[Start of section]
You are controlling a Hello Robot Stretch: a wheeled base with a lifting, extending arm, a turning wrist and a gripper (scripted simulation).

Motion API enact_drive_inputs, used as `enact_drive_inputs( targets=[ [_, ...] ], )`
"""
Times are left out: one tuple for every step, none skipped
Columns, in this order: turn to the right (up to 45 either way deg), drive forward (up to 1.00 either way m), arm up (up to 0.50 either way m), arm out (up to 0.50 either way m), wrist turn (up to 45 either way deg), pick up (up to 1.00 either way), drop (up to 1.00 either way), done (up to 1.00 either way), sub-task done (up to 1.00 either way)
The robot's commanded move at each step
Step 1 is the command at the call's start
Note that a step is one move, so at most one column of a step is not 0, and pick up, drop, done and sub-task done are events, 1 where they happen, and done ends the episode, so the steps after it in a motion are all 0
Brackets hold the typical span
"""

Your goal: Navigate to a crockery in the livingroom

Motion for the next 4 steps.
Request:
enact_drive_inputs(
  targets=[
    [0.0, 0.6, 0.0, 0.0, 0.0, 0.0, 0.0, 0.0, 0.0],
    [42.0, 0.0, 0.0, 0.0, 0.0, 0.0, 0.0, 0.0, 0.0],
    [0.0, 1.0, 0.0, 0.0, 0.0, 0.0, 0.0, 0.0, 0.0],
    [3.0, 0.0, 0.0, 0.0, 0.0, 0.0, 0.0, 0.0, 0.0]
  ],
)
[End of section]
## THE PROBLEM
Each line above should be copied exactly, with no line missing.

## SOLUTION TO THIS PROBLEM
You are controlling a Hello Robot Stretch: a wheeled base with a lifting, extending arm, a turning wrist and a gripper (scripted simulation).

Motion API enact_drive_inputs, used as `enact_drive_inputs( targets=[ [_, ...] ], )`
"""
Times are left out: one tuple for every step, none skipped
Columns, in this order: turn to the right (up to 45 either way deg), drive forward (up to 1.00 either way m), arm up (up to 0.50 either way m), arm out (up to 0.50 either way m), wrist turn (up to 45 either way deg), pick up (up to 1.00 either way), drop (up to 1.00 either way), done (up to 1.00 either way), sub-task done (up to 1.00 either way)
The robot's commanded move at each step
Step 1 is the command at the call's start
Note that a step is one move, so at most one column of a step is not 0, and pick up, drop, done and sub-task done are events, 1 where they happen, and done ends the episode, so the steps after it in a motion are all 0
Brackets hold the typical span
"""

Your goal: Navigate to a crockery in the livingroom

Motion for the next 4 steps.
Request:
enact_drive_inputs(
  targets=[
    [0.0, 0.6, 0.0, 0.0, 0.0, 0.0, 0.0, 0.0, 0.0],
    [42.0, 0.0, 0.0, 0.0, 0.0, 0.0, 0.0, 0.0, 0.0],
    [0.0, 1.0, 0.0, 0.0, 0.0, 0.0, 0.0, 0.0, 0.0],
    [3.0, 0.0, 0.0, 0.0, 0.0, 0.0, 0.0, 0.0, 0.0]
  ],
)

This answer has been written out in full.